// the find
eclipse-zenoh/zenoh
zenoh unifies data in motion, data in-use, data at rest and computations. It carefully blends traditional pub/sub with geo-distributed storages, queries and computations, while retaining a level of time and space efficiency that is well beyond any of the mainstream stacks.
Zenoh is a Rust-native pub/sub + storage + query protocol designed for constrained environments, edge/IoT, and robotics (heavy ROS2 usage). It operates broker-optional, supports peer-to-peer and routed topologies, and is notably used as a DDS alternative in the ROS2 ecosystem. The target audience is embedded/edge developers, roboticists, and anyone who finds MQTT or DDS too heavy or too centralized.
- Protocol design is genuinely thoughtful: wire expressions compress key names, varint encoding throughout, and shared memory support (opt-in) for zero-copy intra-host messaging — not just marketing claims, the codec crate is well-structured and fuzz-tested.
- Multi-language bindings (C, C++, Python, Kotlin, Java, TypeScript) are first-class via zenoh-c/zenoh-pico, and zenoh-pico is a pure-C implementation for microcontrollers — meaning you can run the same protocol from a Cortex-M to a cloud node.
- CI is solid: valgrind checks, fuzz targets on codec and protocol layers, nostd compatibility checks, and a separate pinned-deps crate for Rust 1.75 compatibility — this is more than most open-source infra projects bother with.
- Eclipse dual-licensing (EPL-2.0 + Apache-2.0) is a practical choice that unblocks commercial use without the GPL friction you get from other Eclipse projects.
- The internal crates (commons/*) explicitly document their APIs as unstable and subject to change at any time, which makes building plugins or extensions fragile — you're one release away from breakage with no semver protection.

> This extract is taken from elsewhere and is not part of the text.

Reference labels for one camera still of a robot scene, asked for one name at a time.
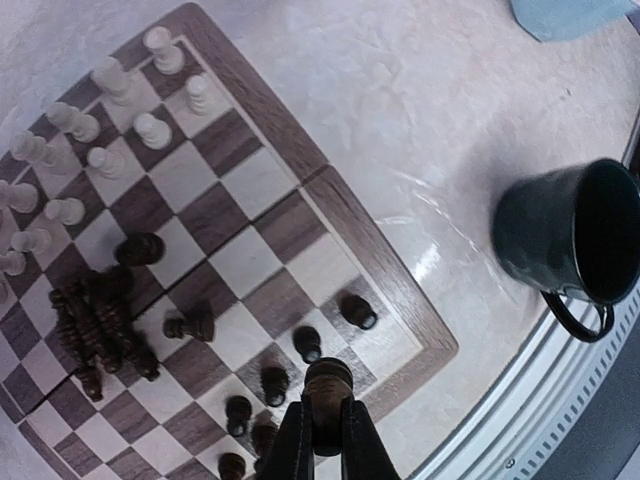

- Storage and persistence are handled by external plugins rather than being built-in, and the plugin ecosystem is small and scattered across separate repos with inconsistent maintenance status. If you need durable storage you're essentially on your own.
- The configuration system (DEFAULT_CONFIG.json5) is sprawling and underdocumented — tuning transport parameters, QoS, connection retry behavior, and SHM requires reading source code since the config docs lag behind the actual implementation.
- TypeScript support is WebSocket-only via a router plugin, not a native protocol implementation — so browser/Node clients are second-class citizens with a hard dependency on running zenohd as a proxy.